Inside the MSR, the participant sits in a non-magnetic chair, and wears an additively-manufactured rigid helmet in which 50 OPMs (second generation zero-field magnetometers, QuSpin Inc., (Osborne et al., 2018)) are mounted (see photograph in Fig. 1b). The helmet contains a total of 133 possible slots where OPMs can be placed (grey dots in Fig. 1c), and for this study, we chose 50 locations to provide whole-head coverage (blue dots). The OPMs themselves were configured to measure the radial component of magnetic field. Fig. 1d shows the cortical coverage achieved with 50 radial OPMs placed in the slots shown in blue: for each vertex of the brain surface, the colour represents the norm of the field (across all sensors) produced by a current dipole located at that vertex. (Dipoles were oriented in two orthogonal tangential directions, and the result is taken to be the average of the two lead field norms.) Note that reasonable coverage of the whole cortex is achievable, although sensitivity to the temporal pole is somewhat diminished (a problem also found in conventional MEG devices).

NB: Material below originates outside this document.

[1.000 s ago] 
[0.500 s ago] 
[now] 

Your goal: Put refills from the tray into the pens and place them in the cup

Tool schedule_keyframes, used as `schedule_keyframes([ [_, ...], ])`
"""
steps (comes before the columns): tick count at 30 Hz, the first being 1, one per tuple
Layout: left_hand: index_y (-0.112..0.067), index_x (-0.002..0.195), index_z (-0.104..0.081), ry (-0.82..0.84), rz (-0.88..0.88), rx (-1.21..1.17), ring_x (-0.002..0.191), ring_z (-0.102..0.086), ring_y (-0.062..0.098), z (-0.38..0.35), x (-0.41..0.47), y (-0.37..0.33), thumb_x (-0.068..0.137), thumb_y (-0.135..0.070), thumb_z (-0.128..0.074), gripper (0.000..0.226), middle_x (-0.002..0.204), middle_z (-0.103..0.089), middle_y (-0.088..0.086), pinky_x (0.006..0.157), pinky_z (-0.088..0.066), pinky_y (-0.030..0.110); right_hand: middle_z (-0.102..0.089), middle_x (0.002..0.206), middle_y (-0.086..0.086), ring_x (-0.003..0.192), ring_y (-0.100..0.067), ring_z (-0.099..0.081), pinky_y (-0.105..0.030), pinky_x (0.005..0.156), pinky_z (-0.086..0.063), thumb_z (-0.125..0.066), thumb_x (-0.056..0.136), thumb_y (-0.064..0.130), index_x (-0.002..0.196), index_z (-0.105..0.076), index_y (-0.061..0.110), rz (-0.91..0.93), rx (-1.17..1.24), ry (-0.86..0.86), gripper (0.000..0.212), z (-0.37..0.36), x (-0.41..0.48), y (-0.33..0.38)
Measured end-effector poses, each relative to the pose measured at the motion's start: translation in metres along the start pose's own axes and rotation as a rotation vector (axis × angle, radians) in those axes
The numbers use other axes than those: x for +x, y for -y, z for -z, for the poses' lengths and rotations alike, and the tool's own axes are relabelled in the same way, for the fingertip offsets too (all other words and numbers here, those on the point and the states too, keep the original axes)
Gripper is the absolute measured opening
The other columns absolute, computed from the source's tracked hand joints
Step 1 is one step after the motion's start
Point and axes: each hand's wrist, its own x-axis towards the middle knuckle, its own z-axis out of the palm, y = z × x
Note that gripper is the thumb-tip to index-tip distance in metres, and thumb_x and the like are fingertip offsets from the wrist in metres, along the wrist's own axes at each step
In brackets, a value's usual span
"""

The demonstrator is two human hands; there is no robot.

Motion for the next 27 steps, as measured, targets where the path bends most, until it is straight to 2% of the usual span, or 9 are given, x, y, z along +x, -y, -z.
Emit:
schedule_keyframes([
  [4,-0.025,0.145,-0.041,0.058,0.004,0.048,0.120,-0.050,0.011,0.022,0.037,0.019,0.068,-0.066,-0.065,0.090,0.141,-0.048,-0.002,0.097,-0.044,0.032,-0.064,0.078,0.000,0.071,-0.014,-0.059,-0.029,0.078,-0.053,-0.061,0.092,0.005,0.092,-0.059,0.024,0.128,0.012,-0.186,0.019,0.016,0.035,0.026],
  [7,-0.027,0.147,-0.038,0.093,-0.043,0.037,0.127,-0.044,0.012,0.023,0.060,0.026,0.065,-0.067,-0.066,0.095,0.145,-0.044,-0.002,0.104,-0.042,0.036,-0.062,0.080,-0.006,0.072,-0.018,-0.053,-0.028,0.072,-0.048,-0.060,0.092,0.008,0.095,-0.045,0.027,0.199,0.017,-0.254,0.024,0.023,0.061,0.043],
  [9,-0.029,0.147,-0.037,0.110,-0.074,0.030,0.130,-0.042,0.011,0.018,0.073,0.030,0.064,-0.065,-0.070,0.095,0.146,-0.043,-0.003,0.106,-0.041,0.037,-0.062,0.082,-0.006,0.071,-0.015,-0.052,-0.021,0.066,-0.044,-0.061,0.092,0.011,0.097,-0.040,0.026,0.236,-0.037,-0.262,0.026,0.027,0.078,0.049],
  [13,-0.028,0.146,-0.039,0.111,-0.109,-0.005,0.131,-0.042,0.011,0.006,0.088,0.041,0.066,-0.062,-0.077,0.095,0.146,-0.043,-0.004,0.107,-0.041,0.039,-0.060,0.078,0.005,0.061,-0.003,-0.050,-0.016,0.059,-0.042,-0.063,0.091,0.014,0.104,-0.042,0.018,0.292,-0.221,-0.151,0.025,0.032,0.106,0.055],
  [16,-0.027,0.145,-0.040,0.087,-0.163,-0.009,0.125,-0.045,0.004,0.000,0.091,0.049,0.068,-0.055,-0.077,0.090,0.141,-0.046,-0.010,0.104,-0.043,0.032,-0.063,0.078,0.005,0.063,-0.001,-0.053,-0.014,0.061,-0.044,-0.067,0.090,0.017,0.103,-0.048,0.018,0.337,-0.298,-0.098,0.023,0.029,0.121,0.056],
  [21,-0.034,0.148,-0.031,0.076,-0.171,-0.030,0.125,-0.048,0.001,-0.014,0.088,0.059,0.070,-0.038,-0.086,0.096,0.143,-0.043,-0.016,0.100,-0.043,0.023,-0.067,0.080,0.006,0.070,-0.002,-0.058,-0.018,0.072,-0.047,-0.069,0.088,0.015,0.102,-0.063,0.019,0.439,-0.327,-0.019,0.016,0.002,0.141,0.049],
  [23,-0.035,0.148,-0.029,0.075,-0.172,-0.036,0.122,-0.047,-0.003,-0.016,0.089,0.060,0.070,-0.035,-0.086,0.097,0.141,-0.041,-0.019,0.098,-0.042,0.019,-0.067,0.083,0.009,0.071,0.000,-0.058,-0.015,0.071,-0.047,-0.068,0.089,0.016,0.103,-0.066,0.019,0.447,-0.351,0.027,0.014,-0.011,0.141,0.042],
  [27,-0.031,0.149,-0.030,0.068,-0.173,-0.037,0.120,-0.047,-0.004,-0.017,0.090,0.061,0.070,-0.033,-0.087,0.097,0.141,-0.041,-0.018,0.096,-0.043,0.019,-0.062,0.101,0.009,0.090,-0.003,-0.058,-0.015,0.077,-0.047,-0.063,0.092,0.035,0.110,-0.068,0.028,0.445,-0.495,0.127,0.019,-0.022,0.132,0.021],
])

Further reduction of background magnetic fields inside the MSR is achieved using a set of bi-planar coils (Holmes et al., 2018) positioned either side of the participant. These coils are coupled to an OPM reference array placed behind the subject’s head. The remnant static magnetic field and its (linear) spatial variation inside the MSR is estimated by the reference array, and an equal and opposite field applied by the coils in order to effect field cancellation. This reduces the remnant field (typically to <1 nT), better enabling OPM-MEG operation by minimising any artefact caused by the subject moving their head (and consequently the sensors) through the background field.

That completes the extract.